Pour l’instant, il se demande si le Tribunal supérieur fédéral (STF), l’équivalent de la Cour suprême argentine, s’est attribué compétence dans l’affaire. En d’autres termes, dit Mirasole, le juge du Tribunal, Alexandre de Moraes, est le plaignant, l’instructeur et celui qui condamne, en ajoutant que le jugement est définitif. « C’est médiéval », soutient l’avocat, « imposer des peines très lourdes, plus de dix ans de prison et avec des gens arrêtés ce week-end et envoyés dans des prisons ordinaires, avec ce que cela signifie au Brésil. En outre, le principe de la « double conformité » en matière pénale est violé. Nous sommes confrontés à des persécutions politiques. “La conduite de ceux qui ont causé des dommages aux bâtiments publics peut être jugée, mais pas sous ces peines exorbitantes et ces qualifications.” L’avocat mentionne que des chiffres diffus tels que l’association illicite s’appliquent et que la compétence du tribunal a été votée par une faible majorité au sein du tribunal lui-même : cinq contre trois.

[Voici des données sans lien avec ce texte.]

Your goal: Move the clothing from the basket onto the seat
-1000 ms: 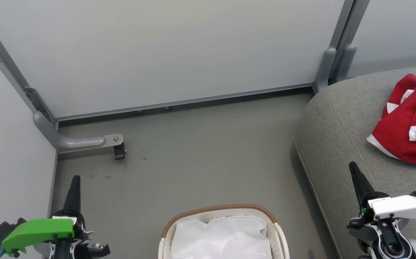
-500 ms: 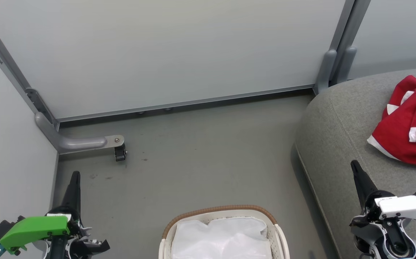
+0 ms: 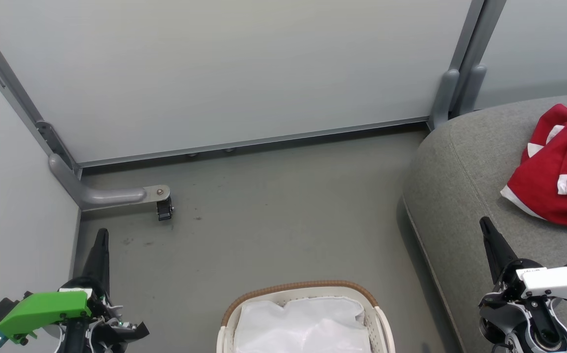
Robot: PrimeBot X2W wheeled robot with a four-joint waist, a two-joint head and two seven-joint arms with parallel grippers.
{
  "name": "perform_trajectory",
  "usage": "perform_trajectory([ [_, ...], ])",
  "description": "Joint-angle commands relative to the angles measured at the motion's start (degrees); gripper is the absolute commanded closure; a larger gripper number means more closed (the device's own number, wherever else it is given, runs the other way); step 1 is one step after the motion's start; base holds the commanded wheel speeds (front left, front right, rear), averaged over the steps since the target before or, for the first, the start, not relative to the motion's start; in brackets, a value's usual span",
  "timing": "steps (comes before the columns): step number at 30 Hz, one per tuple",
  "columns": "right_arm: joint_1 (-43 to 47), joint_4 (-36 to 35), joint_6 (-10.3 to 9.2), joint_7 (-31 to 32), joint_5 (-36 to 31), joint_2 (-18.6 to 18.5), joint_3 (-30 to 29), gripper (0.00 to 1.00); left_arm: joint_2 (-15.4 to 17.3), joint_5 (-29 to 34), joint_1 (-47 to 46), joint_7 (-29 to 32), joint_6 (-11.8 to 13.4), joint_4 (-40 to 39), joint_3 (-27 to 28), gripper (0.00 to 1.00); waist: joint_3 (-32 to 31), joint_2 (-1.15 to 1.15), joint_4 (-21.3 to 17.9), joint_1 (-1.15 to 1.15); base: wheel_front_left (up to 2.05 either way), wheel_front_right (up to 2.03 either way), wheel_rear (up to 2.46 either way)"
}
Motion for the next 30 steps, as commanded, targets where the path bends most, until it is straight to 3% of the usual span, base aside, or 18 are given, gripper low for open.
perform_trajectory([
  [1, 0.63, -0.25, 0.00, 0.19, 0.17, -0.14, -0.12, 1.00, 0.40, -0.18, -0.64, 0.27, -0.35, -0.11, 0.15, 1.00, 0.00, 0.00, 0.00, 0.00, 0.00, 0.00, 0.00],
  [30, 0.63, -0.24, 0.00, 0.18, 0.18, -0.14, -0.10, 1.00, 0.40, -0.19, -0.64, 0.26, -0.34, -0.13, 0.14, 1.00, 0.00, 0.00, 0.00, 0.00, 0.00, 0.00, 0.00],
])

Mirasole résume bien ce que chaque partisan de Bolsonaro argumentera devant Conare : qu’il s’agit d’une persécution politique et que le processus judiciaire a été frauduleux. Ce que prévoit l’avocat, c’est que les décisions de cet organe pourront faire l’objet d’un recours devant le Tribunal administratif fédéral et que ce ne sera qu’un début. Le prochain cas sera la demande d’extradition qui viendra du Brésil : cette procédure sera traitée par la justice fédérale et est censée parvenir à la Cour. Il est évident que Milei fera le repassage.

Des tensions croissantes

Tout indique que la tension va croître. À Parlasur, Gabriel Fuks, un législateur expérimenté de l’Unión por la Patria, a expliqué : « Je ne suis pas contre le droit d’asile, le CONARE est l’une des organisations les plus prestigieuses qui soient passées par les gouvernements. Ce dont je parle, c’est de la manière dont 150 personnes reconnues coupables d’avoir participé à un coup d’État sont entrées dans le pays. Et que l’Argentine, ou tout autre pays, devienne un sanctuaire pour les putschistes.»

La logique suggère que les milliers de bolsonaristes menacent de devenir un facteur de contestation de plus en plus important. Cela se produira dans la mesure où l’affrontement politique au Brésil s’intensifiera, à mesure que la fissure deviendra un abîme et qu’il en sera de même en Argentine.